> **The task**: Leave the pictures out. Return the rest of the listing below exactly.

> **Given data**:
──────────

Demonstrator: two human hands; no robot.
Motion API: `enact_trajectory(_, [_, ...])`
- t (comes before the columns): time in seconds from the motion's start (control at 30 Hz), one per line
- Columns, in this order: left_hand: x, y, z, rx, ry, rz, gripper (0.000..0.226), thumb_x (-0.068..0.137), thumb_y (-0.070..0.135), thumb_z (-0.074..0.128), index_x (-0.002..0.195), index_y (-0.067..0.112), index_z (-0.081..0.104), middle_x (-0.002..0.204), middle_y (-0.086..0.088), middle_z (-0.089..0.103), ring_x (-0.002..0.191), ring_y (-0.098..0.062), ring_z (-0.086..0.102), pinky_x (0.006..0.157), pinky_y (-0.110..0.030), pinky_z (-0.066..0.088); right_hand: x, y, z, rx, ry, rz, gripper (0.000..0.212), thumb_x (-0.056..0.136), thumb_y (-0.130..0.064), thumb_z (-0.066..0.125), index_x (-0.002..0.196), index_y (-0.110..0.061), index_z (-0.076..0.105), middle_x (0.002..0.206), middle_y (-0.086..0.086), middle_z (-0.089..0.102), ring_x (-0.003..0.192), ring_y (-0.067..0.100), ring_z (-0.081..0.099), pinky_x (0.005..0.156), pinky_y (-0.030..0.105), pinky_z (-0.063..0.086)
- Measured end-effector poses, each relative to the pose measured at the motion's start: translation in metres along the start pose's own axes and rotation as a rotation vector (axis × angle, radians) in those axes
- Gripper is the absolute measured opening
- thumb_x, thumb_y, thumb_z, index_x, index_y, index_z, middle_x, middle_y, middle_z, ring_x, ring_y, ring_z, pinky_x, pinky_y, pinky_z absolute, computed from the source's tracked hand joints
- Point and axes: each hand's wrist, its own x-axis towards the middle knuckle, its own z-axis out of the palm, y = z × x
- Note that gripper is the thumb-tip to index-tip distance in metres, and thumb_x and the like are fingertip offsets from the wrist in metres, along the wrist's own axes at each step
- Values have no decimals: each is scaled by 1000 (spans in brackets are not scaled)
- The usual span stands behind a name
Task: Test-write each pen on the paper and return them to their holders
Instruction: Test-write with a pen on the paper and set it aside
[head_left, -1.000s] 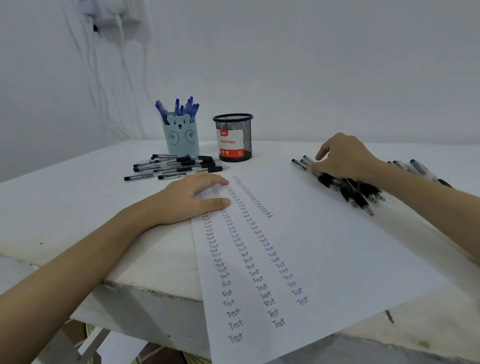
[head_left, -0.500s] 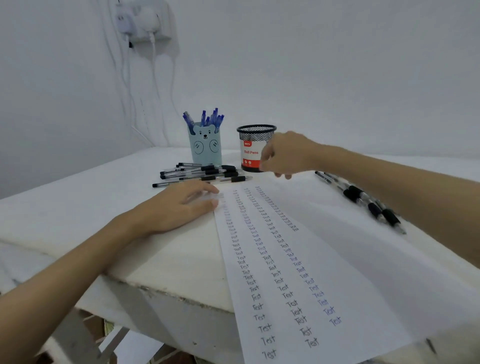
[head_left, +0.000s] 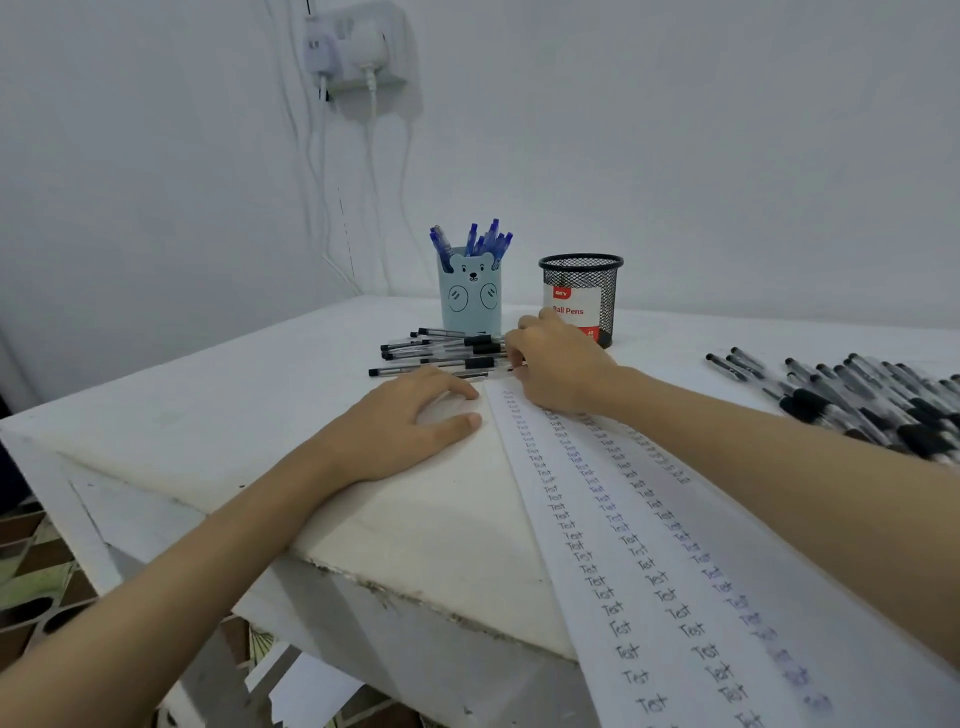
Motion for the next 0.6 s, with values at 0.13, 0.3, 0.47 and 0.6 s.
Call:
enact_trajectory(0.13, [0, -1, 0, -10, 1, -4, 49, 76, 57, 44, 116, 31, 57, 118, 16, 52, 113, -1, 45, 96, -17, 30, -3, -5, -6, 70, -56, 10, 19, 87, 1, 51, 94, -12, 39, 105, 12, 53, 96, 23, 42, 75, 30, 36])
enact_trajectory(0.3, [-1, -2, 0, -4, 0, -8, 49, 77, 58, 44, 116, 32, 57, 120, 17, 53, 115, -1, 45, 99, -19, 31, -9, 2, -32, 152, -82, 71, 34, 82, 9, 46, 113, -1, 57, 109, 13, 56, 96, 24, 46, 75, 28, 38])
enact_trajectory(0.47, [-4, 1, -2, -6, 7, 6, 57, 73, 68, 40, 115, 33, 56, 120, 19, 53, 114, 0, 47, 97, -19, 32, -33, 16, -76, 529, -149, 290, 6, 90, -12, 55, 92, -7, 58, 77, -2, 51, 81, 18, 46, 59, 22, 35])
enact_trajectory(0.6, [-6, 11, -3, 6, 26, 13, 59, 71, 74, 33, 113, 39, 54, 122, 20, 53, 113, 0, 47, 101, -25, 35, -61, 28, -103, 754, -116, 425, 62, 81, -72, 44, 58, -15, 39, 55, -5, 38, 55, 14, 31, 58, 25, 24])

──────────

> **Written answer**:
Demonstrator: two human hands; no robot.
Motion API: `enact_trajectory(_, [_, ...])`
- t (comes before the columns): time in seconds from the motion's start (control at 30 Hz), one per line
- Columns, in this order: left_hand: x, y, z, rx, ry, rz, gripper (0.000..0.226), thumb_x (-0.068..0.137), thumb_y (-0.070..0.135), thumb_z (-0.074..0.128), index_x (-0.002..0.195), index_y (-0.067..0.112), index_z (-0.081..0.104), middle_x (-0.002..0.204), middle_y (-0.086..0.088), middle_z (-0.089..0.103), ring_x (-0.002..0.191), ring_y (-0.098..0.062), ring_z (-0.086..0.102), pinky_x (0.006..0.157), pinky_y (-0.110..0.030), pinky_z (-0.066..0.088); right_hand: x, y, z, rx, ry, rz, gripper (0.000..0.212), thumb_x (-0.056..0.136), thumb_y (-0.130..0.064), thumb_z (-0.066..0.125), index_x (-0.002..0.196), index_y (-0.110..0.061), index_z (-0.076..0.105), middle_x (0.002..0.206), middle_y (-0.086..0.086), middle_z (-0.089..0.102), ring_x (-0.003..0.192), ring_y (-0.067..0.100), ring_z (-0.081..0.099), pinky_x (0.005..0.156), pinky_y (-0.030..0.105), pinky_z (-0.063..0.086)
- Measured end-effector poses, each relative to the pose measured at the motion's start: translation in metres along the start pose's own axes and rotation as a rotation vector (axis × angle, radians) in those axes
- Gripper is the absolute measured opening
- thumb_x, thumb_y, thumb_z, index_x, index_y, index_z, middle_x, middle_y, middle_z, ring_x, ring_y, ring_z, pinky_x, pinky_y, pinky_z absolute, computed from the source's tracked hand joints
- Point and axes: each hand's wrist, its own x-axis towards the middle knuckle, its own z-axis out of the palm, y = z × x
- Note that gripper is the thumb-tip to index-tip distance in metres, and thumb_x and the like are fingertip offsets from the wrist in metres, along the wrist's own axes at each step
- Values have no decimals: each is scaled by 1000 (spans in brackets are not scaled)
- The usual span stands behind a name
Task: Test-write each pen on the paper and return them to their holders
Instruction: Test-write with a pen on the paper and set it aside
[head_left, -1.000s] 
[head_left, -0.500s] 
[head_left, +0.000s] 
Motion for the next 0.6 s, with values at 0.13, 0.3, 0.47 and 0.6 s.
Call:
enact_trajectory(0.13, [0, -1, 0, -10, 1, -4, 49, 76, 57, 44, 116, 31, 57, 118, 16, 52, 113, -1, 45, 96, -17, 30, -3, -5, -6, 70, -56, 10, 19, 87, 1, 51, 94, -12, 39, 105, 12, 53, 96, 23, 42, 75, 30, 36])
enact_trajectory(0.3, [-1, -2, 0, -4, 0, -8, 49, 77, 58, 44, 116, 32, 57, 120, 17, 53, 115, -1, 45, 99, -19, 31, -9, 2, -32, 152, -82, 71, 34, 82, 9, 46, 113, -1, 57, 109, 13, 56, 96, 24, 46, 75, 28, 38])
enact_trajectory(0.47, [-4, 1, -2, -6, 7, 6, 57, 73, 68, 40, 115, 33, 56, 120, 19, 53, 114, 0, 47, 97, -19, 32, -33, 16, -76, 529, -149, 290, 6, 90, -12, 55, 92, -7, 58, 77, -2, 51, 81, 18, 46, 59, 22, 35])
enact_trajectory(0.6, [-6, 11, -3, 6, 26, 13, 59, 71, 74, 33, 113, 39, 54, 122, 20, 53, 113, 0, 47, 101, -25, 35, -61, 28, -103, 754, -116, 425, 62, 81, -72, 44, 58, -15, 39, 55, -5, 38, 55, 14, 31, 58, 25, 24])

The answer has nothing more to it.